• _TASK INSTRUCTIONS_: Reproduce exactly the line that includes "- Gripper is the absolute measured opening" and all lines after it, ending with the last line of the data.

• _DATASET EXTRACT_:

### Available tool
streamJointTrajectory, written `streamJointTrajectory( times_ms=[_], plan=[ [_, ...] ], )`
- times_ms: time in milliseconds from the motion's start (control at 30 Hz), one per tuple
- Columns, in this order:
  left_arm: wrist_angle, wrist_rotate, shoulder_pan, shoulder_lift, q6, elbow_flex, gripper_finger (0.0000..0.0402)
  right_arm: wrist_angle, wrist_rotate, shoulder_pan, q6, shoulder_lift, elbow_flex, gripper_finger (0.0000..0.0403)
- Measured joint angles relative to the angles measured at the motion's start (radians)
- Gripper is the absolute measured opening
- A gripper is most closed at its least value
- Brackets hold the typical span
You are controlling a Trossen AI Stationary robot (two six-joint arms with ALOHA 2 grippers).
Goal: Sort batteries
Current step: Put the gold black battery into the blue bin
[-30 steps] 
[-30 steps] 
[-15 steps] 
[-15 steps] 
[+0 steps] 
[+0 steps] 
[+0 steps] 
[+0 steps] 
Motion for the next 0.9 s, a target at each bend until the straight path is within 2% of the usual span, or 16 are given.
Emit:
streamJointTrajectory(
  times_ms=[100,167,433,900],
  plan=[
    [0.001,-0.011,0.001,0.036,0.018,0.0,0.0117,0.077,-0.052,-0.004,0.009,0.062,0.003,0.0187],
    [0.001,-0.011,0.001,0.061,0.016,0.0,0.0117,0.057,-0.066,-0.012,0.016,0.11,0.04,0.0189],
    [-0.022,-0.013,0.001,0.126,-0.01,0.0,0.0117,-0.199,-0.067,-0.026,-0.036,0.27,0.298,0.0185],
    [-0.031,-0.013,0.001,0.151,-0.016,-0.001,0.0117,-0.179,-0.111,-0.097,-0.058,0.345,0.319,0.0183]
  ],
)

• _PROBLEM SOLUTION_:
- Gripper is the absolute measured opening
- A gripper is most closed at its least value
- Brackets hold the typical span
You are controlling a Trossen AI Stationary robot (two six-joint arms with ALOHA 2 grippers).
Goal: Sort batteries
Current step: Put the gold black battery into the blue bin
[-30 steps] 
[-30 steps] 
[-15 steps] 
[-15 steps] 
[+0 steps] 
[+0 steps] 
[+0 steps] 
[+0 steps] 
Motion for the next 0.9 s, a target at each bend until the straight path is within 2% of the usual span, or 16 are given.
Emit:
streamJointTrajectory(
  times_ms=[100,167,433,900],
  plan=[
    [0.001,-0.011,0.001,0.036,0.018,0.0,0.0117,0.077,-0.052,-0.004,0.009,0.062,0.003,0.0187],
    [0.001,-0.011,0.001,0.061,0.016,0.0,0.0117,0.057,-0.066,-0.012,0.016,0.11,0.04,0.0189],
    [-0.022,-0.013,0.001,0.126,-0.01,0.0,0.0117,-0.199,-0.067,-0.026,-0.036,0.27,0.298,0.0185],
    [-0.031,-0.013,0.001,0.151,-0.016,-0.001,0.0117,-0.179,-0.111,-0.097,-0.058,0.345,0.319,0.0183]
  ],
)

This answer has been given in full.